## DESCRIPTION OF THE TASK
This exercise calls for copying every line below that holds the word "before".

+++ DATA +++

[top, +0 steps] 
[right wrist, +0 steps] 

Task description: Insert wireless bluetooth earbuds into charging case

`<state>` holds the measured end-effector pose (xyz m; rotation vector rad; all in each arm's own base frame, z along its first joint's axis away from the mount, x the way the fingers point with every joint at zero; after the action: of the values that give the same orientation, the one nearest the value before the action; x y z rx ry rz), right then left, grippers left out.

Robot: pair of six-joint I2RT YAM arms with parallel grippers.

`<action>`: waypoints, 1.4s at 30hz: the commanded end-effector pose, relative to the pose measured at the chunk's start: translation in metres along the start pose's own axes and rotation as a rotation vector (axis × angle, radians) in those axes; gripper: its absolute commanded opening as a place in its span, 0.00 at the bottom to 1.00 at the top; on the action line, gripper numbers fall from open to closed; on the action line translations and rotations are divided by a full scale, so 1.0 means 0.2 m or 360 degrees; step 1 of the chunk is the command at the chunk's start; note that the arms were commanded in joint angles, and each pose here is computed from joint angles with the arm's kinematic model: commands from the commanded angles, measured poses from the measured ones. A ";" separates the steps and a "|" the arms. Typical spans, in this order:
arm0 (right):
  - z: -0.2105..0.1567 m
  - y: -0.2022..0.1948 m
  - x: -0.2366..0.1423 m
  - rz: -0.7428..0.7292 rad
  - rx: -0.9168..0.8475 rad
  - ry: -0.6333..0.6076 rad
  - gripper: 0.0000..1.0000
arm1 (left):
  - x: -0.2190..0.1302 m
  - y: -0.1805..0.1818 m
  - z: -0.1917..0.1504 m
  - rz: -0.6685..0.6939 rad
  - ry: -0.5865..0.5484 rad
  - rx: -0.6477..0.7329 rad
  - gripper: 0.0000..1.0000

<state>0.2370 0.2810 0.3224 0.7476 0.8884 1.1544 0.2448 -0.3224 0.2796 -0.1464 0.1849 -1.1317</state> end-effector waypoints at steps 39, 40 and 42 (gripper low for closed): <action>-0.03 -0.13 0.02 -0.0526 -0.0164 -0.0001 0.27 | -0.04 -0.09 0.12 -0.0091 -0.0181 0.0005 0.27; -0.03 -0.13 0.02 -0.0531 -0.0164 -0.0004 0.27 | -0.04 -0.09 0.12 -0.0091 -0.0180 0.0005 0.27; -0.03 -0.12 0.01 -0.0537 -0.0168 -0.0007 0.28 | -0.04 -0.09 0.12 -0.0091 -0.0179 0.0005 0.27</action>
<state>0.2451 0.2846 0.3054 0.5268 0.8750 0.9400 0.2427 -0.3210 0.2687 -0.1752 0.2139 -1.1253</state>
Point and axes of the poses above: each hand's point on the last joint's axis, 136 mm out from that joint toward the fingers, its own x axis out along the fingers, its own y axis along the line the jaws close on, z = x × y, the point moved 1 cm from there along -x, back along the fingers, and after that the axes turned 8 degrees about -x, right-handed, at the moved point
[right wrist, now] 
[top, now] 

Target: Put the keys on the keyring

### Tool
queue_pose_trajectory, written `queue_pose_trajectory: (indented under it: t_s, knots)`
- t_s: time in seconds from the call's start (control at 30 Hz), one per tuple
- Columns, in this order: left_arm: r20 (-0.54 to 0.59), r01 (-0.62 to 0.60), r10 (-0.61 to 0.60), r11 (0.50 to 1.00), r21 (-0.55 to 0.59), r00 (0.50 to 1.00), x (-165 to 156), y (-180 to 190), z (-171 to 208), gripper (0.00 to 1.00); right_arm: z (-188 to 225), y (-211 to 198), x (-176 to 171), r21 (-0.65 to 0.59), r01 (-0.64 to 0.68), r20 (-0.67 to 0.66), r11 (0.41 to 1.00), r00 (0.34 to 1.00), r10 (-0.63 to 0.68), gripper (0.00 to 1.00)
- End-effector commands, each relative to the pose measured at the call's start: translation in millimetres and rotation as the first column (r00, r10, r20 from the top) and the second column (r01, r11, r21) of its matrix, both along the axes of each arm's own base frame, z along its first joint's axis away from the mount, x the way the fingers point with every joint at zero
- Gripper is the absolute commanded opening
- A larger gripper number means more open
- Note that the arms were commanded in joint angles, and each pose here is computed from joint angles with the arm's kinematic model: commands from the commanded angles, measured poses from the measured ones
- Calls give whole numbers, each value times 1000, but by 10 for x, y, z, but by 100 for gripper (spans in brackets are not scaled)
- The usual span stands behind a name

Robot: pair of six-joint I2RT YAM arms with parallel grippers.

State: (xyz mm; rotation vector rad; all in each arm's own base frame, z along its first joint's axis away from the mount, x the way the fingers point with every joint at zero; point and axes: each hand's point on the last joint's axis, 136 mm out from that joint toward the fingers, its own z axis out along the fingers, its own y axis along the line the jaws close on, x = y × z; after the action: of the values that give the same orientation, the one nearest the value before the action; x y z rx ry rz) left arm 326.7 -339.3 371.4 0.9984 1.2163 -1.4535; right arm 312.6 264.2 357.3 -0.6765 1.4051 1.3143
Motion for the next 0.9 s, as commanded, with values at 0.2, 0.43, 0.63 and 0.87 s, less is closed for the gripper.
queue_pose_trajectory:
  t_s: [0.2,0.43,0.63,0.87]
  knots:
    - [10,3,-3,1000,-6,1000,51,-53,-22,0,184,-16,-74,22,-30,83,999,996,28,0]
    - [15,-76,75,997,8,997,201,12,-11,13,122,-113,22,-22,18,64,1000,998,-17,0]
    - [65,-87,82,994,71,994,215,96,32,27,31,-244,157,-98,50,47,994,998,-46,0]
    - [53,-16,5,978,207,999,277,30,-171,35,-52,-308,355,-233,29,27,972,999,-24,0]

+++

## OUTPUT FOR THIS EXERCISE
`<state>` holds the measured end-effector pose (xyz m; rotation vector rad; all in each arm's own base frame, z along its first joint's axis away from the mount, x the way the fingers point with every joint at zero; after the action: of the values that give the same orientation, the one nearest the value before the action; x y z rx ry rz), right then left, grippers left out.
State: (xyz mm; rotation vector rad; all in each arm's own base frame, z along its first joint's axis away from the mount, x the way the fingers point with every joint at zero; point and axes: each hand's point on the last joint's axis, 136 mm out from that joint toward the fingers, its own z axis out along the fingers, its own y axis along the line the jaws close on, x = y × z; after the action: of the values that give the same orientation, the one nearest the value before the action; x y z rx ry rz) left arm 326.7 -339.3 371.4 0.9984 1.2163 -1.4535; right arm 312.6 264.2 357.3 -0.6765 1.4051 1.3143

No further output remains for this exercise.